Dating relationships haven't been discussed in my therapy sessions as it's not the focus of why I'm there. However, what I have gleaned from my sessions in regards to dating is that I am drawn to the wrong men. I've known this for quite awhile, but it is a hard habit to break, and I wonder how we successfully break it. It's pretty common knowledge that as women we are attracted to men like our fathers, in both positive and negative ways. The positive attributes that both my father and men I'm attracted to possess, is intelligence and determination. The negative aspect, however, keeps the relationship from actually forming in the first place, and that is the knowledge that I am attracted to me who don't want a relationship. My father would worship me from afar, praising me to friends, family, and pretty much anyone who would listen. But when I actually saw him he wouldn't know what to say, and we'd go days, months, and sometimes years in between visits. I've been addicted to the last season of Mad Men which finally came out on DVD, and I'm noticing incredible similarities between the patriarch, Don Draper, and my father. Don says, when speaking of the children he has with his newly ex-wife: "When I don't see them I miss them. Then when I do see them I don't know what to do or say, and I am relieved when I drop them back home. Then I miss them all over again." My father felt the exact same way.

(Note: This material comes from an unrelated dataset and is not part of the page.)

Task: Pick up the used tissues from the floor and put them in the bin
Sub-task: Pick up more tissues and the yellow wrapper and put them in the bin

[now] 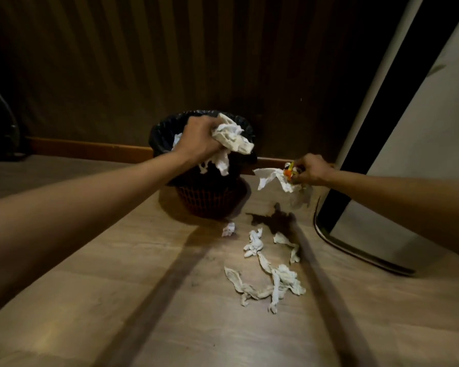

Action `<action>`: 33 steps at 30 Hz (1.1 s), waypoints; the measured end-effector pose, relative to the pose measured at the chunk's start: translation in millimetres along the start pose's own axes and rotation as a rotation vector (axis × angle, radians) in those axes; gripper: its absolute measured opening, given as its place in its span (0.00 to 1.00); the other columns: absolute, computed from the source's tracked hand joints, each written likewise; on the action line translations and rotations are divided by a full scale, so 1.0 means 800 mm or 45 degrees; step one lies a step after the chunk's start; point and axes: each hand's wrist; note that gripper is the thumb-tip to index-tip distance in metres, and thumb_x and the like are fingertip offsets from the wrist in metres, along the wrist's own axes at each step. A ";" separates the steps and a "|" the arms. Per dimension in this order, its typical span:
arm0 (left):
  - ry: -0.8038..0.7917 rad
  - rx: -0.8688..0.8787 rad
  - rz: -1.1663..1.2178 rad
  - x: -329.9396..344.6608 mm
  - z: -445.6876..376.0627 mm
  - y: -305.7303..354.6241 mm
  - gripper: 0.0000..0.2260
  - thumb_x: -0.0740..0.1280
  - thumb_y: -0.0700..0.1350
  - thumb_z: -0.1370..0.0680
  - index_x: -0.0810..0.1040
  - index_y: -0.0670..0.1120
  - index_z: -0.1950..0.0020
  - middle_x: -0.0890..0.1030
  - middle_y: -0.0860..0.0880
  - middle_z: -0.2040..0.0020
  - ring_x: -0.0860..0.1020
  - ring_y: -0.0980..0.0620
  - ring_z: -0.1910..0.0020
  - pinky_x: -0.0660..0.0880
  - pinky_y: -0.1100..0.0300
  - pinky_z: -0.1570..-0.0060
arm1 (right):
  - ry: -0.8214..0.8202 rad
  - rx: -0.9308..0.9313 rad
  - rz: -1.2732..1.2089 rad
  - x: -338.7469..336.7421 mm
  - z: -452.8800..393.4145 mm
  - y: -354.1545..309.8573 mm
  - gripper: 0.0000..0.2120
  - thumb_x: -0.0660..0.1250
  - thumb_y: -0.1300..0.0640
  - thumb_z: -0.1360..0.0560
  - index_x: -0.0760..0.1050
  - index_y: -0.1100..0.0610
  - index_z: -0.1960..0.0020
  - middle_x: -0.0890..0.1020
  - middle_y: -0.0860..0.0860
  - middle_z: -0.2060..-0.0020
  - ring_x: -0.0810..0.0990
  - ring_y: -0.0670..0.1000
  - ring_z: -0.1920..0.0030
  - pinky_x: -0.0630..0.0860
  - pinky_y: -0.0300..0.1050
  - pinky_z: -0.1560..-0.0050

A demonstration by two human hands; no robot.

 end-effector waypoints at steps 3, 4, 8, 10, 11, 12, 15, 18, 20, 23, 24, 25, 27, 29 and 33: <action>0.052 -0.179 -0.037 -0.011 -0.018 -0.018 0.09 0.74 0.47 0.29 0.85 0.44 0.52 0.85 0.46 0.58 0.83 0.51 0.58 0.77 0.57 0.58 | -0.012 0.019 -0.032 0.001 0.005 -0.008 0.20 0.78 0.56 0.31 0.78 0.58 0.41 0.81 0.54 0.46 0.81 0.53 0.46 0.81 0.47 0.49; 0.089 -0.270 -0.024 -0.011 -0.022 -0.028 0.10 0.74 0.47 0.29 0.85 0.43 0.52 0.84 0.46 0.58 0.82 0.51 0.59 0.78 0.57 0.58 | -0.010 0.018 -0.046 0.002 0.005 -0.011 0.20 0.77 0.56 0.31 0.78 0.58 0.40 0.81 0.53 0.46 0.80 0.52 0.46 0.80 0.46 0.49; 0.219 -0.546 0.027 -0.008 -0.034 -0.054 0.10 0.74 0.45 0.28 0.84 0.40 0.50 0.85 0.44 0.56 0.83 0.47 0.54 0.80 0.52 0.48 | -0.048 -0.011 -0.049 0.010 0.007 -0.023 0.21 0.78 0.56 0.31 0.78 0.58 0.39 0.80 0.53 0.47 0.79 0.50 0.48 0.74 0.39 0.59; 0.198 -0.620 0.055 -0.006 -0.040 -0.059 0.12 0.72 0.42 0.26 0.82 0.40 0.45 0.84 0.42 0.52 0.82 0.44 0.51 0.80 0.49 0.45 | -0.071 -0.034 -0.046 0.016 0.009 -0.028 0.22 0.78 0.57 0.31 0.78 0.58 0.39 0.81 0.53 0.45 0.80 0.52 0.46 0.75 0.40 0.56; 0.167 -0.636 0.072 -0.005 -0.044 -0.060 0.15 0.71 0.41 0.26 0.81 0.41 0.40 0.83 0.40 0.46 0.82 0.41 0.47 0.80 0.48 0.44 | -0.081 -0.043 -0.049 0.018 0.008 -0.030 0.22 0.77 0.57 0.30 0.78 0.58 0.39 0.81 0.54 0.45 0.80 0.53 0.45 0.75 0.41 0.55; 0.131 -0.636 0.080 -0.005 -0.048 -0.059 0.18 0.70 0.39 0.26 0.78 0.43 0.35 0.80 0.39 0.39 0.80 0.39 0.42 0.79 0.47 0.42 | -0.087 -0.053 -0.050 0.019 0.008 -0.031 0.21 0.77 0.57 0.30 0.78 0.59 0.39 0.81 0.54 0.45 0.80 0.53 0.44 0.76 0.41 0.54; 0.006 -0.582 0.084 -0.004 -0.054 -0.054 0.26 0.67 0.34 0.25 0.71 0.48 0.27 0.69 0.40 0.26 0.78 0.39 0.39 0.79 0.48 0.41 | -0.034 -0.030 -0.060 0.015 0.007 -0.032 0.20 0.77 0.57 0.30 0.79 0.59 0.40 0.82 0.55 0.45 0.81 0.54 0.45 0.77 0.43 0.53; -0.063 -0.548 0.082 -0.004 -0.053 -0.053 0.29 0.64 0.29 0.26 0.71 0.49 0.27 0.72 0.43 0.28 0.82 0.46 0.53 0.81 0.60 0.57 | 0.107 0.037 -0.205 -0.005 0.004 -0.035 0.18 0.77 0.58 0.29 0.79 0.61 0.41 0.82 0.56 0.48 0.82 0.56 0.47 0.78 0.44 0.57; -0.070 -0.536 0.045 -0.008 -0.048 -0.057 0.28 0.65 0.29 0.28 0.74 0.48 0.30 0.77 0.44 0.32 0.82 0.44 0.46 0.81 0.55 0.47 | 0.252 0.075 -0.352 -0.026 -0.001 -0.048 0.19 0.77 0.58 0.29 0.79 0.62 0.41 0.82 0.58 0.48 0.82 0.56 0.45 0.78 0.46 0.56; -0.021 -0.550 -0.091 -0.019 -0.039 -0.068 0.22 0.72 0.34 0.29 0.79 0.47 0.36 0.82 0.44 0.41 0.82 0.46 0.46 0.80 0.50 0.43 | 0.449 0.060 -0.551 -0.059 -0.016 -0.086 0.20 0.77 0.57 0.29 0.80 0.61 0.40 0.83 0.57 0.44 0.81 0.54 0.42 0.78 0.45 0.46; 0.015 -0.561 -0.118 -0.023 -0.036 -0.071 0.18 0.74 0.37 0.29 0.81 0.47 0.40 0.83 0.45 0.44 0.82 0.47 0.47 0.80 0.50 0.43 | 0.489 0.028 -0.590 -0.070 -0.021 -0.102 0.20 0.78 0.56 0.30 0.81 0.60 0.40 0.84 0.56 0.45 0.82 0.52 0.42 0.77 0.43 0.47; 0.052 -0.572 -0.125 -0.028 -0.034 -0.073 0.14 0.76 0.39 0.29 0.83 0.47 0.45 0.84 0.46 0.47 0.82 0.49 0.48 0.81 0.52 0.45 | 0.520 -0.006 -0.620 -0.078 -0.025 -0.119 0.20 0.78 0.55 0.30 0.82 0.59 0.41 0.84 0.55 0.45 0.82 0.51 0.43 0.76 0.40 0.49; 0.111 -0.616 -0.071 -0.037 -0.030 -0.076 0.07 0.77 0.41 0.30 0.84 0.45 0.53 0.84 0.48 0.53 0.82 0.54 0.56 0.80 0.61 0.57 | 0.539 -0.062 -0.708 -0.090 -0.033 -0.155 0.21 0.79 0.54 0.31 0.82 0.57 0.40 0.85 0.54 0.45 0.82 0.49 0.43 0.75 0.38 0.49; 0.164 -0.663 0.007 -0.040 -0.031 -0.083 0.06 0.77 0.42 0.30 0.84 0.44 0.55 0.83 0.49 0.56 0.81 0.56 0.58 0.78 0.65 0.61 | 0.542 -0.102 -0.770 -0.094 -0.040 -0.188 0.22 0.79 0.53 0.32 0.82 0.57 0.40 0.85 0.53 0.45 0.82 0.48 0.43 0.76 0.38 0.49; 0.408 -0.795 0.132 -0.035 -0.041 -0.089 0.02 0.73 0.40 0.26 0.86 0.46 0.57 0.85 0.48 0.54 0.83 0.53 0.53 0.82 0.56 0.47 | 0.529 -0.162 -0.835 -0.085 -0.054 -0.241 0.21 0.79 0.54 0.31 0.82 0.56 0.40 0.84 0.51 0.44 0.81 0.47 0.43 0.78 0.39 0.44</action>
Point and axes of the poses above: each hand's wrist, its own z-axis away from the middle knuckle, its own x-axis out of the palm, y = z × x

My father isn't even why I'm in therapy. But something that my therapist has made me realize is that while I miss him, I show no emotion. I can talk about all our exceptionally good times, and all our heart-wrenchingly bad times, and I do it all with a straight face, and just a little bit of a smile. Maybe once I'm able to break through this wall of supposed strength and nonchalance, I can actually cry for my father and subsequently stop crying over romantic love interests who are just as elusive as he was. Maybe this is how we reprogram ourselves to fall for men who will make good companions when our fathers weren't very good fathers. And maybe the memoir I'm writing about the two of us will help me get there.

I'm also reading a good book on the subject: Dr. Seth's Love Prescription: Overcome Relationship Repetition Syndrome and Find the Love You Deserve.